第2話 世界のズレ

日曜の日差しが指す部屋で、おもむろにテレビをつけるとバラエティ番組がやっていた。


「あれ?この人は?」


有名芸人の後ろにまるで存在感がない女性がいる。空気と化していて、誰も気づいてないような人だ。


「おそらくそれも悪魔だ。どんな能力が使えるかは分からないが、俺ら以外に見えてないっぽいからな。」

「こう言うのって、映像越しでも見えるもんなんだね。」

「基本的にそうだな。考えたことなった。」


『そうなんすよ。僕、学生時代はあまり学校好きじゃなくて…』

バラエティ番組で学校の話題になっていた。


「そうだ…学校…。」


学校のことを思い出した。覚醒した人は悪魔が見えるようになる。もし学校にも覚醒者がいたら、そしてその覚醒者が敵だったら、と不安が募る。


「安心しろ。俺はすごく強いと言うわけではないけど、決して弱くはない。頼りにしてろよな。」

「わかった、モンド、君を信じてる。」

「ああ。」



翌日の朝は目覚めが良かった。



「俺はお前の器に隠れてる。器の中でもお前とは話せる。なんかあったらその時は焦らずに俺に教えてくれ。」

「器に隠れている間は話すことしかできないの?」

「悪魔によっては他に出来ることもあるが俺は特別出来ることは何もない。

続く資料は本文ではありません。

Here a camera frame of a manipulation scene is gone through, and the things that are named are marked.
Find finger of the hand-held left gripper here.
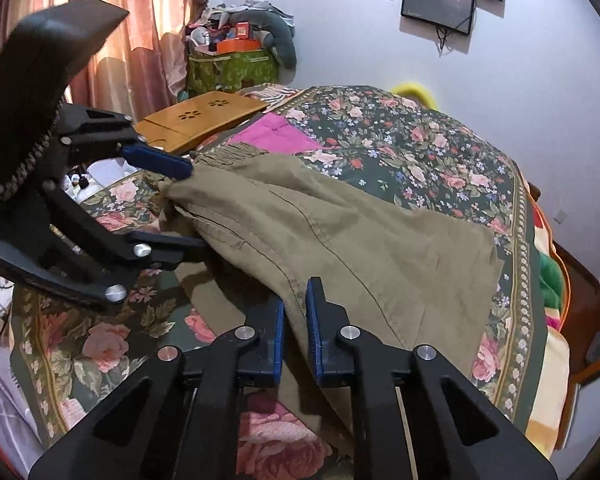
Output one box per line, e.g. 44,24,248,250
25,187,208,313
55,102,193,181

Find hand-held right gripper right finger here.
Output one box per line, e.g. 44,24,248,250
305,276,561,480

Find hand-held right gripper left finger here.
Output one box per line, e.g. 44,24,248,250
28,298,286,480

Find olive green pants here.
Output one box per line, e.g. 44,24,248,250
152,142,505,448

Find wooden lap tray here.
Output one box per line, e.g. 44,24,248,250
135,91,281,156

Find green floral storage bag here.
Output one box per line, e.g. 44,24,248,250
186,49,279,95

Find pink quilt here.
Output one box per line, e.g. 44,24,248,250
202,111,323,158

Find pink curtain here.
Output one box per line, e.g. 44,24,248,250
0,0,223,123

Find orange box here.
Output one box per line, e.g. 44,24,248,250
216,22,262,56

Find pile of clothes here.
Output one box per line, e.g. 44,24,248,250
184,0,296,58

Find grey tube pillow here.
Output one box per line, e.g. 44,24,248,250
220,9,298,72

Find floral bedspread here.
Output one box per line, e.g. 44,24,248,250
10,85,551,480

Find white sheet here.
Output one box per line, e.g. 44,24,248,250
0,270,51,476

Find colourful fleece blanket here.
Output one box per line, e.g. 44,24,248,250
522,180,573,458

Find yellow plush item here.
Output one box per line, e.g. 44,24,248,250
391,82,440,109

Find braided lanyard cord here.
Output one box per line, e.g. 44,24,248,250
0,97,65,206

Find wooden bed frame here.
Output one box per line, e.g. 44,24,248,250
527,180,600,453

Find black wall-mounted box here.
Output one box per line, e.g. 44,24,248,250
400,0,477,37

ただ触れたものを能力は使えるぞ。俺の能力は基本的に器の中にいて発揮するからな。実を言えば俺の存在価値はあまりない。」


「そんな事言わないで。モンドは僕に悪魔を教えてくれた。まだまだ知らないことは沢山あるし、これから仲良くしていきたいからね。」


「ありがとう。」



そんな会話をしてすぐに家を出て学校へ向かった。



『あ、あ、こんな感じだ。聞こえるだろ?』


少しびっくりした。脳内に語りかけられてる感じだ。なんかこんなミームがあったな。


『お前は俺に伝えたいことを頭の中で考えれば、それとなく俺にも伝わるから。間違えても敵かもしれない奴の前で俺に口で話しかけるなよ?』

(こう言う感じか?)

『そうだ。そう、また後でなんかあったら呼んでくれ。』




「転校生を紹介します。」


僕の通っている高校は公立で転校生が来てもおかしくはないが、タイミングが怪しすぎる。


(転校生が来るらしい。タイミング的に怪しいからマーキングする。)

『了解。いつでも戦える状態にしとくぞ。』

(そんな物騒な。)


幾世綾イクセアヤです!よろしくお願いします。」


「みんな机が一つ増えてたのは気づいたか?そこが幾世の席だ。」


隣に席があることに全く気づかなかった。

本当にただの転校生なのだろうか。